Designing mass transportation while ignoring such aspects is like programming without handling the limit cases "it works for N between 2 and 100 but not for 0, 1 and MAX_INT, even if these are allowed inputs." It's bad, very bad for the user, only an "astronaut developer" can love such a solution.
The first time a kid dies because it got sick the first minute of a 30-minute ride, the project is dead for good. Imagine the press, imagine the public response.
I can imagine entering the capsule to reach the international space station, preparing a whole year before. I can't imagine doing the same preparations for the ride between SF and LA. Give me the real train, thank you.
The Channel Tunnel between the UK and France works fine, and if someone got sick at the start of the tunnel section then there isn't too much that could be done quickly.
The public seems to have no issue with that concept, it is a simple risk that goes with getting on the train.
Yes, that's why we built that airport and hospital on the North Pole. Now intercontinental flights can make emergency landings in under 30 minutes at all times.
With multiple stations between SF and LA, this could be mitigated with an emergency system that pulls the train off at the next stop. Similar to how some buses or trains have emergency stop systems, except instead of stopping, the capsule would divert to the next station.
As a professional mechanical engineer I have worked on high quality steel tubes (nuclear submarines) before. The immediate thing that sticks out to me in this proposal are the tight mechanical tolerances that have to be maintained. Talking about tens of thousandths of an inch tolerances on a 10' diameter tube is not to be dismissed lightly. That is going to be tough to maintain - especially with welding heat distortion. I would image the tubes will be joined with automated friction stir welding or something similiar, but that will still require a fair amount of post weld machining which has its own pitfalls. Not to mention simple thermal expansion and contraction as the temperature changes could change the circularity and inner diameter.

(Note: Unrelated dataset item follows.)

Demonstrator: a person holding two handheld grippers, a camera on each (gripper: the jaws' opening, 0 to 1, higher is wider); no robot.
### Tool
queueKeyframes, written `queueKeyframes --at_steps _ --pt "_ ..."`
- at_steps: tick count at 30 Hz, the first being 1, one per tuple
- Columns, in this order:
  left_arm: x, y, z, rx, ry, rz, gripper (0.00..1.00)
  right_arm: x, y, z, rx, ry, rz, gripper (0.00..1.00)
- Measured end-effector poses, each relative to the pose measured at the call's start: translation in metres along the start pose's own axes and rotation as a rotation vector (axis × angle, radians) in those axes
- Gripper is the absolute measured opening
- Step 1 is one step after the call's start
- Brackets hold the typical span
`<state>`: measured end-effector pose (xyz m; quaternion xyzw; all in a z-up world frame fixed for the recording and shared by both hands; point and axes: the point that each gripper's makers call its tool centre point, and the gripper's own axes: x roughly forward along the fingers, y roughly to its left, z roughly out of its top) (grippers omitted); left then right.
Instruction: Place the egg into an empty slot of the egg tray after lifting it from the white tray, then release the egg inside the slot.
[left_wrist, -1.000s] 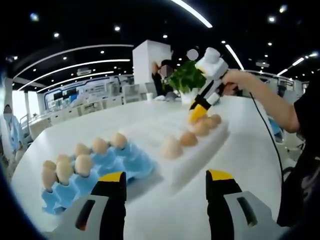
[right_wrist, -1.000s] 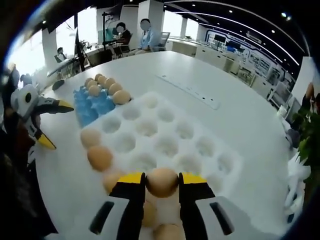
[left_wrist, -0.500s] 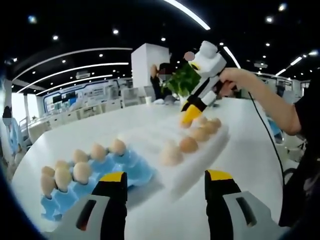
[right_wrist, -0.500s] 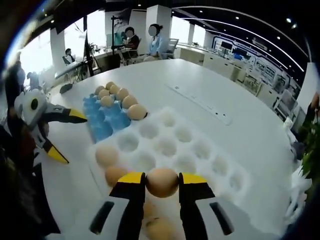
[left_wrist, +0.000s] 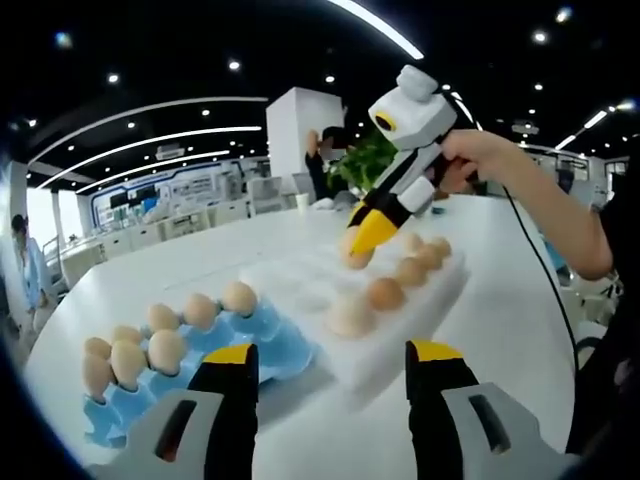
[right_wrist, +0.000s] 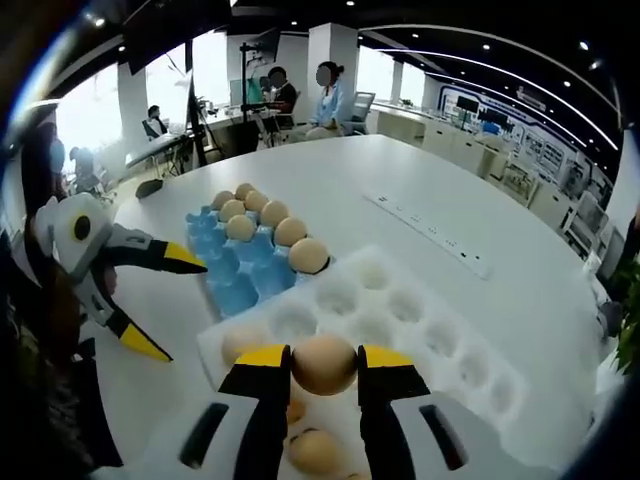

I would be more interested to see a tolerance stack up of those considerations than an FEA model of the concrete pylons. I can gaurentee that we can build concrete pylons capable of holding up a steel tube, that is done all over the country dozens of different uses cases. But can we build a multi-hundred mile long steel tube to the required tolerances?
I would be inclined to trade off efficiency for manufacturability. I.e. maybe a higher internal pressure or larger diameter to make it less sensitive. There should be plenty of power from the solar panels so it doesn't have to be perfectly efficient.
I'm also surprised that the I-5 plan is cheaper than buying private land. I may be naive here, but the pylons really do take away most of the objections from farmers and installing tubes over farmland has to be a lot cheaper than doing construction above a highway. I just look at boondoggle that was the SkyTrain in NYC (tram running over a highway out to JFK airport) and wonder if that is a great option.